• EXERCISE GOAL: The required response is the number of lines in the entries that include the word "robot", with nothing added.

"""

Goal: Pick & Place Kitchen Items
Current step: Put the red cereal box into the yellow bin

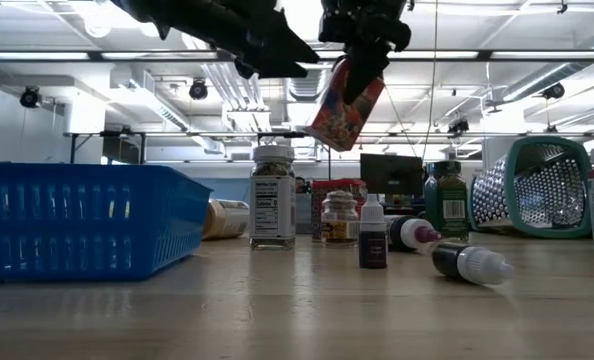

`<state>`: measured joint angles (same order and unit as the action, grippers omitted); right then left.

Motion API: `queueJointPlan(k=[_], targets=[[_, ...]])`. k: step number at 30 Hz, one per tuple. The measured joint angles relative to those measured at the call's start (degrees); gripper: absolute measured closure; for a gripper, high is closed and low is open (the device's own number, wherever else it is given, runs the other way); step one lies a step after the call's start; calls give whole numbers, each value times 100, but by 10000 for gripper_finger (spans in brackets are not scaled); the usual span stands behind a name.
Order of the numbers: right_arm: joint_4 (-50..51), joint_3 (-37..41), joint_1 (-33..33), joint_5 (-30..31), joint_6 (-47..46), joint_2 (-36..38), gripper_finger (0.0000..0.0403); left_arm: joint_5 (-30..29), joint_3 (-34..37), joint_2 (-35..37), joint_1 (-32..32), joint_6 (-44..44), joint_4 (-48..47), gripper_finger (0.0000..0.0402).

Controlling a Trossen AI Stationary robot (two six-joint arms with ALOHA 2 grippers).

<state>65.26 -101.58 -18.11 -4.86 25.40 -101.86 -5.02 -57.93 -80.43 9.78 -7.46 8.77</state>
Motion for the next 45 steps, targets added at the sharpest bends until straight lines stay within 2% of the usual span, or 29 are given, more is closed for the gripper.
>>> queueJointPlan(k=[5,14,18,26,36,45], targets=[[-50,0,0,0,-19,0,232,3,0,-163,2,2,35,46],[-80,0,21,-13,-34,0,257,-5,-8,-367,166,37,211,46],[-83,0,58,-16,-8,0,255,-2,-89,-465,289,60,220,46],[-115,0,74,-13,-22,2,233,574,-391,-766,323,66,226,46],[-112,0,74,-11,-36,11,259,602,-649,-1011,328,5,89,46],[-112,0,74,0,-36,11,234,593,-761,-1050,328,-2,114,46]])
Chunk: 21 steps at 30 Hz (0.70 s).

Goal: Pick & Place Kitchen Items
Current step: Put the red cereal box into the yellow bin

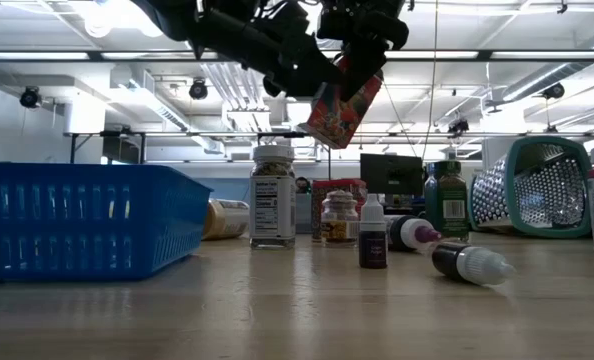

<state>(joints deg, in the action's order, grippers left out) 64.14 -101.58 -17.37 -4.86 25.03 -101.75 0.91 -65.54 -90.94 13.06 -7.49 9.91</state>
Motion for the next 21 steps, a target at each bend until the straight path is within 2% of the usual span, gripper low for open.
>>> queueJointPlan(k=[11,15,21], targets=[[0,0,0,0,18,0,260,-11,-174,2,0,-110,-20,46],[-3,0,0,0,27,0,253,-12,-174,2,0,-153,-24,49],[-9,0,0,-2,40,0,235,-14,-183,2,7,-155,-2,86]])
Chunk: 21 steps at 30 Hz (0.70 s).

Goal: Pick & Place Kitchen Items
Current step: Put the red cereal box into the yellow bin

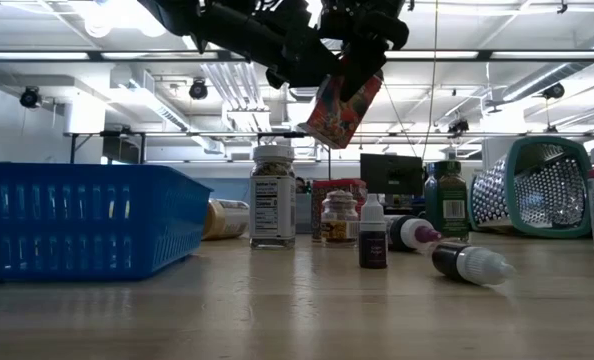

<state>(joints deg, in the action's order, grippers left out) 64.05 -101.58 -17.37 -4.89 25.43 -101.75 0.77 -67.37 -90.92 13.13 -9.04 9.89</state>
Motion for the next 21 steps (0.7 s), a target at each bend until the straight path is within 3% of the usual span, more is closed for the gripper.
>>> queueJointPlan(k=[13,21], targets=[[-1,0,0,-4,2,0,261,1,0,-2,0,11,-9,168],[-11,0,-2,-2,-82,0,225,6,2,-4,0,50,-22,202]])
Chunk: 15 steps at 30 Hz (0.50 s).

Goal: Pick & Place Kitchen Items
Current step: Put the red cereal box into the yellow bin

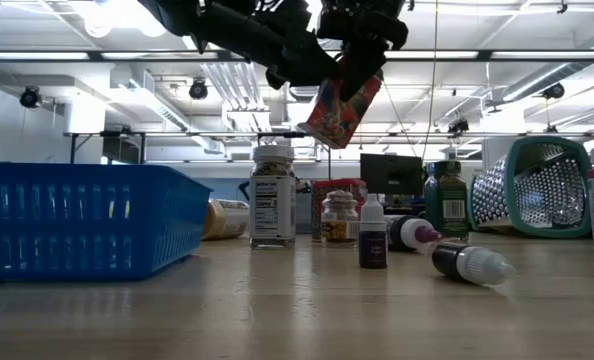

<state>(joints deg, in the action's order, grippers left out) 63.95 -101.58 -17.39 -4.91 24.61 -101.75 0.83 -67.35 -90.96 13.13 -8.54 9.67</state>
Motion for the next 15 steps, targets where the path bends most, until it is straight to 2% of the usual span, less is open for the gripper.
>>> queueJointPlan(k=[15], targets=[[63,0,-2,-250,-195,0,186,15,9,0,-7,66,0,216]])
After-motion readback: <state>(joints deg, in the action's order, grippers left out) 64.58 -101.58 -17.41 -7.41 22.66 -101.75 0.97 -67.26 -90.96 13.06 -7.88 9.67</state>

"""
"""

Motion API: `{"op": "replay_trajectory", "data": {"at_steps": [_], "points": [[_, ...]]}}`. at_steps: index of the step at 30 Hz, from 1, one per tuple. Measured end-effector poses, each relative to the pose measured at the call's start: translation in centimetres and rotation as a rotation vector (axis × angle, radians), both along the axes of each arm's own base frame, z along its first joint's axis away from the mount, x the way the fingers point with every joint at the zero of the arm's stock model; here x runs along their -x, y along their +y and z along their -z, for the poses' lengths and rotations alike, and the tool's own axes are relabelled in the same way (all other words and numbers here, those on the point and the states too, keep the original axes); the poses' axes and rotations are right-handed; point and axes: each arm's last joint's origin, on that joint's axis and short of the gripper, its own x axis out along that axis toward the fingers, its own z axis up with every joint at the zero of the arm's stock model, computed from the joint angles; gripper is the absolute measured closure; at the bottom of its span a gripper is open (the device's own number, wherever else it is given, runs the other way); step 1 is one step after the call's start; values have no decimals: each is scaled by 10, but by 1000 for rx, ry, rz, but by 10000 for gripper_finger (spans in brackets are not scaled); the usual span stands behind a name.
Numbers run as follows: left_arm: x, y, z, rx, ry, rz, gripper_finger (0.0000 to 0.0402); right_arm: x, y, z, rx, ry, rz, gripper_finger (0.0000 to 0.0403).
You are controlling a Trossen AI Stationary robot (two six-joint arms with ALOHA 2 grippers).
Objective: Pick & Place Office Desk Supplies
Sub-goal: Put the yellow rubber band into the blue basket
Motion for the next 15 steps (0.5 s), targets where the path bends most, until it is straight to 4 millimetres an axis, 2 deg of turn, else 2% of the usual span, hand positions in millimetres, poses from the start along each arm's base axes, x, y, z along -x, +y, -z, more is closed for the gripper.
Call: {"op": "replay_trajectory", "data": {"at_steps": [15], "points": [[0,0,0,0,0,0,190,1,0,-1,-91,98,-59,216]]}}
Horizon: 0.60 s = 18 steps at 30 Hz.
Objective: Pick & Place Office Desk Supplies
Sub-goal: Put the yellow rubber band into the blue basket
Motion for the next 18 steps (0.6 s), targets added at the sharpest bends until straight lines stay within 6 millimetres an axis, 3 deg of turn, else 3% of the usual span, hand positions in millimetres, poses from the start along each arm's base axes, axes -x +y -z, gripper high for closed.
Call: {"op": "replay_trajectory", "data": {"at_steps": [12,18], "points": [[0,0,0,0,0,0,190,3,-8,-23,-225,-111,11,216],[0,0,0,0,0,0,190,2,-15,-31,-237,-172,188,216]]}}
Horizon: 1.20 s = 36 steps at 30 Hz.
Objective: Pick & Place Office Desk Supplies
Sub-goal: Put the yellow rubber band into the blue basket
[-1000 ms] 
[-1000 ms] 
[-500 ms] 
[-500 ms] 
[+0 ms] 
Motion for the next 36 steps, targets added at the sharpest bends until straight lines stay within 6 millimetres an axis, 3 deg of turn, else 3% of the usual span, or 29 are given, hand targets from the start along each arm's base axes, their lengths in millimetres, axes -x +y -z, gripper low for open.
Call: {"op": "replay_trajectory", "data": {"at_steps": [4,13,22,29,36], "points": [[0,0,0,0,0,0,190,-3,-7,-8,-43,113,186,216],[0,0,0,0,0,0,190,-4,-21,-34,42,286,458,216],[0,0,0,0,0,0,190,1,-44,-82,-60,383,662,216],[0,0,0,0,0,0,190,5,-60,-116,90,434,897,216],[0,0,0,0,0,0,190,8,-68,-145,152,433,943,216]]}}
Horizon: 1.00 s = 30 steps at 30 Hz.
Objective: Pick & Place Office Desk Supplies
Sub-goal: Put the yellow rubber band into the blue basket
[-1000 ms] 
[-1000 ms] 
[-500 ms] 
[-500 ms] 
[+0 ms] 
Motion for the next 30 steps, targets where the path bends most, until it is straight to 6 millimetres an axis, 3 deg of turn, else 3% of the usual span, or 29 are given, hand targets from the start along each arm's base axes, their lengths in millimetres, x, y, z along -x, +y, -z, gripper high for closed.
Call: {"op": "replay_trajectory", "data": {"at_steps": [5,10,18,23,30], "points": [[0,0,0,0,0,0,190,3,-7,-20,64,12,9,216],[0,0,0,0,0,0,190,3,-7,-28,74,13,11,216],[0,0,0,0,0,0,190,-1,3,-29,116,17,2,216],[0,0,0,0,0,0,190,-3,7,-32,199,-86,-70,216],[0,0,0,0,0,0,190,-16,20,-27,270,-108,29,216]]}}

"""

• YOUR RESPONSE: 2